Apache Spark and Presto are both powerful distributed query engines used for processing and analyzing large datasets, but they have different design principles and use cases. Apache Spark is a general-purpose data processing framework that emphasizes speed and versatility. It provides in-memory processing and a wide range of libraries and APIs for tasks like batch processing, real-time streaming, machine learning, and graph processing. Spark's unified programming model allows developers to write complex data pipelines with ease. On the other hand, Presto is designed for fast, interactive SQL queries across various data sources. It offers a federated architecture that allows querying data from different systems with minimal data movement. Presto excels in ad-hoc analysis, exploratory queries, and interactive analytics. It provides excellent performance for interactive queries but may have limitations for complex batch processing compared to Spark.

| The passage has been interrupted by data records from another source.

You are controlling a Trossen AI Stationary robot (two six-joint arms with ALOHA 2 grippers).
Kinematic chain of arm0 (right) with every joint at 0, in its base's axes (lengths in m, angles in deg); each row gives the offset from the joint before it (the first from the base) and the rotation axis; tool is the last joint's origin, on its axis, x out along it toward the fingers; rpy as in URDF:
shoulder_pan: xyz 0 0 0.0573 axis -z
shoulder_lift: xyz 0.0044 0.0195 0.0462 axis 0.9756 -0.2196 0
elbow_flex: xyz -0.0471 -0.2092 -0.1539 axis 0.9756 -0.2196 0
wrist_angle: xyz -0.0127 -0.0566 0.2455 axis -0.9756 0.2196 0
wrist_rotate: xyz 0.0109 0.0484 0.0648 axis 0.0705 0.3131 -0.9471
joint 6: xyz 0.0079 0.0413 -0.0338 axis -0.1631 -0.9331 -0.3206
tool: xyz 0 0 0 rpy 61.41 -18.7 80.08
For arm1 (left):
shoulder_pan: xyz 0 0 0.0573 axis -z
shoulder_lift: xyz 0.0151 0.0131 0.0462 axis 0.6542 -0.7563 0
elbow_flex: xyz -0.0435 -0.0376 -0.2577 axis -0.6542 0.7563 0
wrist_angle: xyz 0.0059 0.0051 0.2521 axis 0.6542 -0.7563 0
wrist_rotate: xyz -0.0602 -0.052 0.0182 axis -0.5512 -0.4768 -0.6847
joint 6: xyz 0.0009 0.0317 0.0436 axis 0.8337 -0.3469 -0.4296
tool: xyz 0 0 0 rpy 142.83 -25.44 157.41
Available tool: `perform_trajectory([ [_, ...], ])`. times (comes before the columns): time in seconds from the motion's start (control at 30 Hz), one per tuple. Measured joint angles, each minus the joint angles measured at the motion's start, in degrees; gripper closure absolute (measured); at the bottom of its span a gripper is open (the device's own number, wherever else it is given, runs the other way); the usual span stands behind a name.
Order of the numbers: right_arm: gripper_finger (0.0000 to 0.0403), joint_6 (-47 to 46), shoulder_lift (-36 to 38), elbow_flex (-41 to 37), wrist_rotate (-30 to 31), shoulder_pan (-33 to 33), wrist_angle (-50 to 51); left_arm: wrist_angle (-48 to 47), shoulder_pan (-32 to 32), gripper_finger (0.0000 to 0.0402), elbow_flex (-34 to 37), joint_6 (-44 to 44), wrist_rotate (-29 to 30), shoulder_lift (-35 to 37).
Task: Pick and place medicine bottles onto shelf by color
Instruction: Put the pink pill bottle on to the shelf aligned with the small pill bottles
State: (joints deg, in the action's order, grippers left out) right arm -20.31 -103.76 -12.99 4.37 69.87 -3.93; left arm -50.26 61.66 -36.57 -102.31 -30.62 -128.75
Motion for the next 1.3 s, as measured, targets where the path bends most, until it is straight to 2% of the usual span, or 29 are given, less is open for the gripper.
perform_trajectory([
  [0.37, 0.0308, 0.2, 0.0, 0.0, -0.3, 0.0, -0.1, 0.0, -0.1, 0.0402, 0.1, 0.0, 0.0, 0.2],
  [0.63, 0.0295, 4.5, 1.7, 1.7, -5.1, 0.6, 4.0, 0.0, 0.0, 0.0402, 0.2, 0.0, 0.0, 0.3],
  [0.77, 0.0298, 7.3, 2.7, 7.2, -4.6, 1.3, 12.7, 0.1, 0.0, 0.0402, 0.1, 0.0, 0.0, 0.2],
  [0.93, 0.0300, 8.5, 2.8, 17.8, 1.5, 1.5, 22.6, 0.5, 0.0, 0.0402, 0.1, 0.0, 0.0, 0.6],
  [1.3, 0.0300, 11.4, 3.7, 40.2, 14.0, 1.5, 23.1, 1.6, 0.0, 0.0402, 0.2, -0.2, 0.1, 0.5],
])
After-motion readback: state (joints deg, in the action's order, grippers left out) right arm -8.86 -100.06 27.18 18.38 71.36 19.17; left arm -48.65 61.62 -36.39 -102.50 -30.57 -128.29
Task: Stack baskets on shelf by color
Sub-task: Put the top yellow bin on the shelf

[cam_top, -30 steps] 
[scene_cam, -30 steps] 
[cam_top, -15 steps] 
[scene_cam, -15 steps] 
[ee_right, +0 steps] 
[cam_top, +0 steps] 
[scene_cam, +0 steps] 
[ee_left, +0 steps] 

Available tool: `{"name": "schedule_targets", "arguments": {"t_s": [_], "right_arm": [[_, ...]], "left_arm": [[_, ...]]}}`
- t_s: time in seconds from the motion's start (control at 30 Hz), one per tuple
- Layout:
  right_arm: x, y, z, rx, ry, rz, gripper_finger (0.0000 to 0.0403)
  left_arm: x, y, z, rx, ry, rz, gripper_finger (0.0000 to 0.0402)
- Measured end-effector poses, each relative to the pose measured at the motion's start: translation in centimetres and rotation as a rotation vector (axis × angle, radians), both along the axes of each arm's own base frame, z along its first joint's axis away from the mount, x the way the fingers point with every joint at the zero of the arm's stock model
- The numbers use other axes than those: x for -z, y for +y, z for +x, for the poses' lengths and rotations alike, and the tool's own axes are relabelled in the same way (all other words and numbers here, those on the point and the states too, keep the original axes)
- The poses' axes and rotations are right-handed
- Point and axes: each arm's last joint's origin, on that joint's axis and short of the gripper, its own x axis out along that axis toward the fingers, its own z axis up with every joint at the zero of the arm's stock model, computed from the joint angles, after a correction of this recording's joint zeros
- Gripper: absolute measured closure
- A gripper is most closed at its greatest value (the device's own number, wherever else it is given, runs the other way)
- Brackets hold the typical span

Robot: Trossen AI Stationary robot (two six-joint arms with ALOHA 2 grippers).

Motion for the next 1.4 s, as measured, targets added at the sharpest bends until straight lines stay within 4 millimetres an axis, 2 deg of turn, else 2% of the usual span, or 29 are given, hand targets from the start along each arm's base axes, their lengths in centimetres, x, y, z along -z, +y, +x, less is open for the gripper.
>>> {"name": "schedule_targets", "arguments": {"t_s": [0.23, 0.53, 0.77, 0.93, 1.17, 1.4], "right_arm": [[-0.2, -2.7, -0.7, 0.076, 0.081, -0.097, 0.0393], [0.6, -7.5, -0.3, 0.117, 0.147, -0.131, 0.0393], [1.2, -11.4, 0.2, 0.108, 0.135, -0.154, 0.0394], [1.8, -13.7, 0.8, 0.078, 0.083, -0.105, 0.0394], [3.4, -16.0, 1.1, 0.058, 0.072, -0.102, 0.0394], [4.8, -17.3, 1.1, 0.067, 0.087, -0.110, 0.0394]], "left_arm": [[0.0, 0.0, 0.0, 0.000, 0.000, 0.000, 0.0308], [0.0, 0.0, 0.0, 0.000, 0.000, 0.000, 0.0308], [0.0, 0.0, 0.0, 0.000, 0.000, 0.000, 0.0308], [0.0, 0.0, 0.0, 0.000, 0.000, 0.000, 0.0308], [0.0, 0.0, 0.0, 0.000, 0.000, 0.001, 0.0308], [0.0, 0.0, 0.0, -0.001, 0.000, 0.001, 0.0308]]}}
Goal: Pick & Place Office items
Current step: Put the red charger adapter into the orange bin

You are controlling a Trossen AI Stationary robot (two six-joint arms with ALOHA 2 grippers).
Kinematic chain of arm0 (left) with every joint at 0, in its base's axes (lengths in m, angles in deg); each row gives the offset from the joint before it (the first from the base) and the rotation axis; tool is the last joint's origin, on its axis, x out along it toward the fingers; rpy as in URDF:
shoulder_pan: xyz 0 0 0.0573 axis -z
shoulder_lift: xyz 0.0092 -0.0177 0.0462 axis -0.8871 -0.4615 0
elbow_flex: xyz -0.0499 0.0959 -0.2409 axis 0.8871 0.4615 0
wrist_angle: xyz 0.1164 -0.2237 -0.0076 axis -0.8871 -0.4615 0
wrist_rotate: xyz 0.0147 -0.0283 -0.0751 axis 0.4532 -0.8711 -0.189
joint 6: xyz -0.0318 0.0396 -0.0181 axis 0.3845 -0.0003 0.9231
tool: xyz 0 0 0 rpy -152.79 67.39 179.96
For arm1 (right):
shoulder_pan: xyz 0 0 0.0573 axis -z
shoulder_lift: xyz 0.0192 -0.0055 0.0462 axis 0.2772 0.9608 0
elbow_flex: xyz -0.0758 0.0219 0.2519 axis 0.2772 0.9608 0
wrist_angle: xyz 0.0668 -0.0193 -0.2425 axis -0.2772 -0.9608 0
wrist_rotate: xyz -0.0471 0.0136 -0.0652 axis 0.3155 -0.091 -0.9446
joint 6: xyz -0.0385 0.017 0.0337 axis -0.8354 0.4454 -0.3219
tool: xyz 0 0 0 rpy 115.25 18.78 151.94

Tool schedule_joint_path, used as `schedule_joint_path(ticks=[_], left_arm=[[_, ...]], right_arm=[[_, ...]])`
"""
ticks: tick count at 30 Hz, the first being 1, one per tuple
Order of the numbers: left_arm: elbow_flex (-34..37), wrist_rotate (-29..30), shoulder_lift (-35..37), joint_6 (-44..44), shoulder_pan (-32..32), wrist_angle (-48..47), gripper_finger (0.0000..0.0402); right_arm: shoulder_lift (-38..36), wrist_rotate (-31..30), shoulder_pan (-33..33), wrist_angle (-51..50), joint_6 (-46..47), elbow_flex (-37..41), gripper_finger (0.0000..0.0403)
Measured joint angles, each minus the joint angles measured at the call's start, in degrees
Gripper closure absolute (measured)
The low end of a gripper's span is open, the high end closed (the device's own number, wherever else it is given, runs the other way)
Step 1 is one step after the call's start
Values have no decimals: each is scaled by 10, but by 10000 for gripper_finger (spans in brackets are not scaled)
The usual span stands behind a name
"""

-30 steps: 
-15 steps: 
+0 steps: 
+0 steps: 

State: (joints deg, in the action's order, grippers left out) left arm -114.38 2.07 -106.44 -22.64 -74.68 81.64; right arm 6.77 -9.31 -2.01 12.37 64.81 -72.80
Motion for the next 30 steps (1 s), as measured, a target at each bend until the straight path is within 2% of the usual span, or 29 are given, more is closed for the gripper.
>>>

See also: Top 10 Big Data platforms
Apache Spark vs Presto in our news:

2019. Starburst raises $22M to modernize data analytics with Presto



Starburst, the company seeking to commercialize the open-source Presto distributed query engine for big data (originally developed at Facebook), has announced a successful funding round, raising $22 million. The primary objective of Presto is to enable anyone to utilize the standard SQL query language for executing interactive queries on vast amounts of data stored across diverse sources. Starburst intends to monetize Presto by introducing several enterprise-oriented features. These additions will primarily focus on enhancing security, such as role-based access control, and integrating connectors to enterprise systems like Teradata, Snowflake, and DB2. Additionally, Starburst plans to provide a management console that empowers users to configure the cluster for automatic scaling, among other functionalities.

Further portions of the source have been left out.